When the line with "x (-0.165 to" is found, repeat it and all lines that follow it exactly, stopping at the end of the listing.
Segment Start: DATASET EXTRACT
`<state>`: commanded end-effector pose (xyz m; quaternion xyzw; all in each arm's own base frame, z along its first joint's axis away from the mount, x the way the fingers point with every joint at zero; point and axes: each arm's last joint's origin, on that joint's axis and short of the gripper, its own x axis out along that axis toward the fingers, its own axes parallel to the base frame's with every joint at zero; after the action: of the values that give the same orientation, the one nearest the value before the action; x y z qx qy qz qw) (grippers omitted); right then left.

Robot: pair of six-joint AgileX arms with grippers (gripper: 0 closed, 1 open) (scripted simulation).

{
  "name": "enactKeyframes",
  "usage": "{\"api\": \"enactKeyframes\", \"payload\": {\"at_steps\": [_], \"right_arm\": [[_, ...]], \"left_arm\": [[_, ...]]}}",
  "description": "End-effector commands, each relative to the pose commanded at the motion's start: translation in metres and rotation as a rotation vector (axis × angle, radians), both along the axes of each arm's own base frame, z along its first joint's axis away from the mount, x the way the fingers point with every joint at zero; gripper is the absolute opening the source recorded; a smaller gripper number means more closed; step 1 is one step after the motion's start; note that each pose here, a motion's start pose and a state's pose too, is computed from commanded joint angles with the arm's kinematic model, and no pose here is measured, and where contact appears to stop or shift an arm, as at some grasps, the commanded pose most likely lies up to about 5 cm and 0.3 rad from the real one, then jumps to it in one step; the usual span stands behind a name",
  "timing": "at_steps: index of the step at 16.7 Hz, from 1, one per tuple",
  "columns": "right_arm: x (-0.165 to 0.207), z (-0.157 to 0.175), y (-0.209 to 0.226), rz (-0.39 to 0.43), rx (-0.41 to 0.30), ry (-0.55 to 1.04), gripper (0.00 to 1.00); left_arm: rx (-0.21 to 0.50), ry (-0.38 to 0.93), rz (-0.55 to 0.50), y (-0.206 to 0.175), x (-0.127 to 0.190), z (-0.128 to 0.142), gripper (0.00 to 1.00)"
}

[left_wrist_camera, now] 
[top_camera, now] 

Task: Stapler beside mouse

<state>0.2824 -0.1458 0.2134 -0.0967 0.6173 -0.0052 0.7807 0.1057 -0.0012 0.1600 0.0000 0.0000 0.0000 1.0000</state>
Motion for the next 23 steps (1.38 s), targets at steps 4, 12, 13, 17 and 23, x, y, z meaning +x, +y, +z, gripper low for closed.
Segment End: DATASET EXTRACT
**RESPONSE AREA:**
  "columns": "right_arm: x (-0.165 to 0.207), z (-0.157 to 0.175), y (-0.209 to 0.226), rz (-0.39 to 0.43), rx (-0.41 to 0.30), ry (-0.55 to 1.04), gripper (0.00 to 1.00); left_arm: rx (-0.21 to 0.50), ry (-0.38 to 0.93), rz (-0.55 to 0.50), y (-0.206 to 0.175), x (-0.127 to 0.190), z (-0.128 to 0.142), gripper (0.00 to 1.00)"
}

[left_wrist_camera, now] 
[top_camera, now] 

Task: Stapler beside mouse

<state>0.2824 -0.1458 0.2134 -0.0967 0.6173 -0.0052 0.7807 0.1057 -0.0012 0.1600 0.0000 0.0000 0.0000 1.0000</state>
Motion for the next 23 steps (1.38 s), targets at steps 4, 12, 13, 17 and 23, x, y, z meaning +x, +y, +z, gripper low for closed.

No more output will be given.